* [What is required]:
For this exercise, reproduce each entry below exactly, excluding pictures.

* [Data provided]:
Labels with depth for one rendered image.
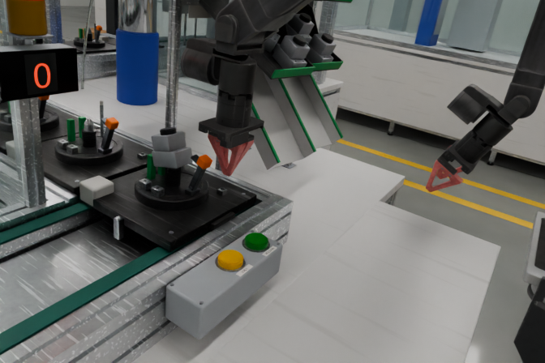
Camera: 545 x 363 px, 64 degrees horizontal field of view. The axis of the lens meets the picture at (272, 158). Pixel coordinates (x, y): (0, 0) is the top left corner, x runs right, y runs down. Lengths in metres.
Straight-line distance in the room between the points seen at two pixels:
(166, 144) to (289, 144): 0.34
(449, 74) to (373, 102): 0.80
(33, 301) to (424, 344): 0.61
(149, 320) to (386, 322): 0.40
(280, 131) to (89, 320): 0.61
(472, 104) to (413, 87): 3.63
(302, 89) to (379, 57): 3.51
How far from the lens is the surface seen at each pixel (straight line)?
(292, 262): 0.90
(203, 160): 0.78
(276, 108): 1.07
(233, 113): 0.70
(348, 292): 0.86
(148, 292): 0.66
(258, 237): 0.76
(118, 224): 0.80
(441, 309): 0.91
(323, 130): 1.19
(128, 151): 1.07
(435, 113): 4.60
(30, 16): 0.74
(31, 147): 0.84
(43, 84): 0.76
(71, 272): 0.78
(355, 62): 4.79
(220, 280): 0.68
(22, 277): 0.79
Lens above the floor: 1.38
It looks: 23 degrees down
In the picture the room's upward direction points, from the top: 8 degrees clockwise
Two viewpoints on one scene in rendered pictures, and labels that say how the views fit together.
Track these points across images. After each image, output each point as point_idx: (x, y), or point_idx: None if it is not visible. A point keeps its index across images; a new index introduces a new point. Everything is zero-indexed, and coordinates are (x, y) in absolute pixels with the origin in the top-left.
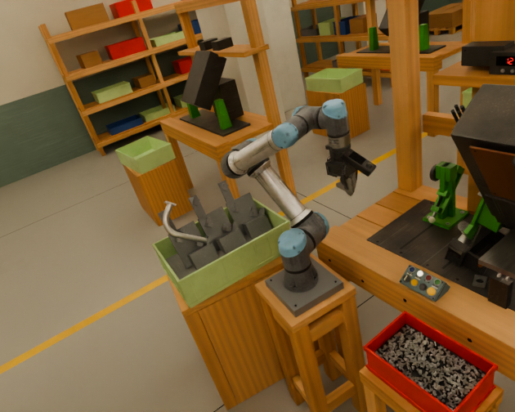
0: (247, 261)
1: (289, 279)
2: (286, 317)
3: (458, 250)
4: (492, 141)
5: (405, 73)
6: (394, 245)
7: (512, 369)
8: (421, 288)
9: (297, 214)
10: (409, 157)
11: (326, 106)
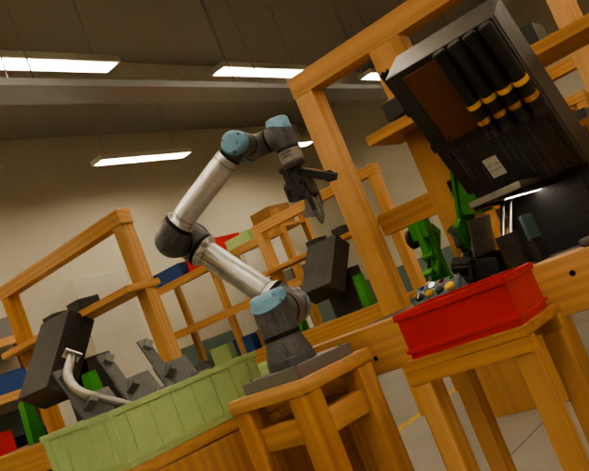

* [Solution to the exercise]:
Labels with depth for one rendered image.
Camera: 545 x 363 px, 64 degrees horizontal field of view. The axis of the lens meets the picture at (272, 158). Pixel coordinates (x, y): (0, 0) is the top left corner, x runs right, y runs down. Lengths in metres.
Straight-line distance in the room between the points seen at two pixels:
(166, 144) to (289, 144): 0.34
(449, 74) to (373, 102): 0.80
(33, 301) to (424, 344): 0.61
(149, 320) to (386, 322): 0.40
(280, 131) to (89, 320): 0.61
(472, 104) to (413, 87): 3.63
(302, 89) to (379, 57): 3.51
How far from the lens is the surface seen at each pixel (straight line)?
(292, 262): 0.90
(203, 160): 0.78
(276, 108): 1.07
(233, 113): 0.70
(348, 292): 0.86
(148, 292): 0.66
(258, 237): 0.76
(118, 224): 0.80
(441, 309): 0.91
(323, 130): 1.19
(128, 151): 1.07
(435, 113): 4.60
(30, 16): 0.74
(31, 147): 0.84
(43, 84): 0.76
(71, 272): 0.78
(355, 62): 4.79
(220, 280): 0.68
(22, 277): 0.79
Lens above the floor: 1.38
It looks: 23 degrees down
In the picture the room's upward direction points, from the top: 8 degrees clockwise
Two viewpoints on one scene in rendered pictures, and labels that say how the views fit together.
Track these points across images. After each image, output each point as point_idx: (x, y), or point_idx: None if it is not visible. A point keeps its index across images; a new index introduces a new point. Everything is zero-indexed, and coordinates are (x, y) in absolute pixels with the origin in the top-left.
0: (247, 261)
1: (289, 279)
2: (286, 317)
3: (458, 250)
4: (492, 141)
5: (405, 73)
6: (394, 245)
7: (512, 369)
8: (421, 288)
9: (297, 214)
10: (409, 157)
11: (326, 106)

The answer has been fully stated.